■ BRIEF ■
This exercise calls for copying every line below that holds the word "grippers".

■ MATERIAL PROVIDED ■
======
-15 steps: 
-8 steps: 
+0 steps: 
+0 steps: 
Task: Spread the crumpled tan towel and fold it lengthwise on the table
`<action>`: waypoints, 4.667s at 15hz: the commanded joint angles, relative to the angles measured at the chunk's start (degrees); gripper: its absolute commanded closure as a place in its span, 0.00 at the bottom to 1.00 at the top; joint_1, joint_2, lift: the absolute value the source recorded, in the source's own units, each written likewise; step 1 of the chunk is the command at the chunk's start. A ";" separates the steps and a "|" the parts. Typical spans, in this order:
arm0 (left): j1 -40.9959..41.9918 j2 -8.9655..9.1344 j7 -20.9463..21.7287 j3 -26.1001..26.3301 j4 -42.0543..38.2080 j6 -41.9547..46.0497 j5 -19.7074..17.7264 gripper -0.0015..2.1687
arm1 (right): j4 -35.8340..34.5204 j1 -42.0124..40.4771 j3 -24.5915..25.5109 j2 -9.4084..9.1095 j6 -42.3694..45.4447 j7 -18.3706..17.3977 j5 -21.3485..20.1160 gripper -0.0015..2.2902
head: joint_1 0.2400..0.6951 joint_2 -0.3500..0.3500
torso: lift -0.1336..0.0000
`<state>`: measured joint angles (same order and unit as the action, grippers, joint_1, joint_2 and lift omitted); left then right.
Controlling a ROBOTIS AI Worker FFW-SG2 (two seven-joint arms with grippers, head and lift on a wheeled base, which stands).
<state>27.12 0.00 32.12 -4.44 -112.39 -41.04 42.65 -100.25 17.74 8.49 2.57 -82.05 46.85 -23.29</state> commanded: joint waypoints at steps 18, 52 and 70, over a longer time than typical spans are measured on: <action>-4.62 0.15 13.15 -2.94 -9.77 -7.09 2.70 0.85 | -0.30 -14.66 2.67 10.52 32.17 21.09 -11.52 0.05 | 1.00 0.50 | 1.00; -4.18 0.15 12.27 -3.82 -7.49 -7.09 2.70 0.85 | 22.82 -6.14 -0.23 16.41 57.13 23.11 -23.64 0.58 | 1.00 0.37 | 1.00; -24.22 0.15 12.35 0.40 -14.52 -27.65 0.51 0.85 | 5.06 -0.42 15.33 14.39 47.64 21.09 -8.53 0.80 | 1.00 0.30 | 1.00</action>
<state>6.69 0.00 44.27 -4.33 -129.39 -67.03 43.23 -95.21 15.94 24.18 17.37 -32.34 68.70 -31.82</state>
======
■ REPLY ■
`<state>`: measured joint angles (same order and unit as the action, grippers, joint_1, joint_2 and lift omitted); left then right.
Controlling a ROBOTIS AI Worker FFW-SG2 (two seven-joint arms with grippers, head and lift on a wheeled base, which stands).

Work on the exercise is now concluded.